I was eight years old when my stepfather took me to a friends party at a roller skating rink. My friends picked up on my lack of skating ability and asked me why I didn’t ask my father for help. Instead of embracing that idea and the man who helped my mother raise me, words I now regret, words sharp as a sword shot out of my mouth as he placed his hand on my back, “Because he’s not even my father!” Resentment.
I was jealous of my friends whose mothers described them as daddy’s little girls, angry at my mom for taking away my ability to have that title by not making it work with my father. I was disappointed in my stepfather for trying to fill a role that just wasn’t for him and hurt because my father didn’t try to fulfill the role himself. Resentment.
Almost 2 decades later, with a family of my own, I’m relieved to say most of that resentment is gone. I find so much beauty in the bond my daughters have with my husband. I speak to my father, stepfather, mother and stepmother respectfully. And when resentment rears its ugly head I have the Word to guide me back to right path.
Proverbs 23:22 Listen to your father, who gave you life, and do not despise your mother when she is old.

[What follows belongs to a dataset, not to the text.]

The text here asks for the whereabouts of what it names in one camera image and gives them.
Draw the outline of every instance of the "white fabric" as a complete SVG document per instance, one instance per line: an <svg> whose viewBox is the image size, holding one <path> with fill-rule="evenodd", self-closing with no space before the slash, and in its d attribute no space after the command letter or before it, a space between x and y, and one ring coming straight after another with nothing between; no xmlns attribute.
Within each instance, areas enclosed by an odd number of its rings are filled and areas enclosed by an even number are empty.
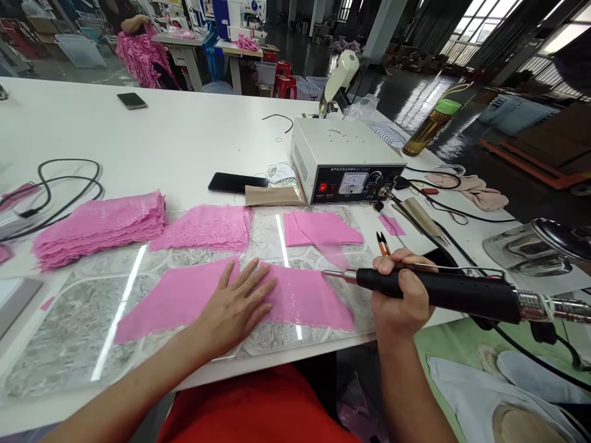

My biological father did indeed give me life. Without him I really wouldn’t be here at all. There are certain things about me that without a doubt came from him, facial features, certain mannerisms, the texture of my hair. As we work on our bond now I’m learning we share other things like hobbies, facial expressions and temperament. I’m getting over the fact that he wasn’t here and am thankful that he is here now.
Proverbs 3:11-12 My son, do not despise the Lord’s discipline and do not resent his rebuke, because the LORD disciplines those he loves, as a father the son he delights in.
Resentment led to rebellion. I often did things simply because my stepfather said not to. Thank God for opening my eyes. While I did or didn’t do things out of spite, my stepfather had my best interests in mind. While I rejected his attempts at making us closer he continued to try. While I continuously built a wall between us he worked to break it down.
Those Proverbs don’t have an exception. There’s no line that says “Do this unless you came from a broken home, unless one of your parents was a deadbeat, unless you don’t agree with them, unless the world justifies your rebellion.
As my relationship with my heavenly Father progresses my willingness to let my father in does as well. Love and forgiveness are filling up the space once occupied by resentment. I am no longer bitter about a relationship I was denied but thankful for the relationships I was blessed with. Rather than seeking the title of daddy’s little girl I am learning to become the daughter God needs me to be.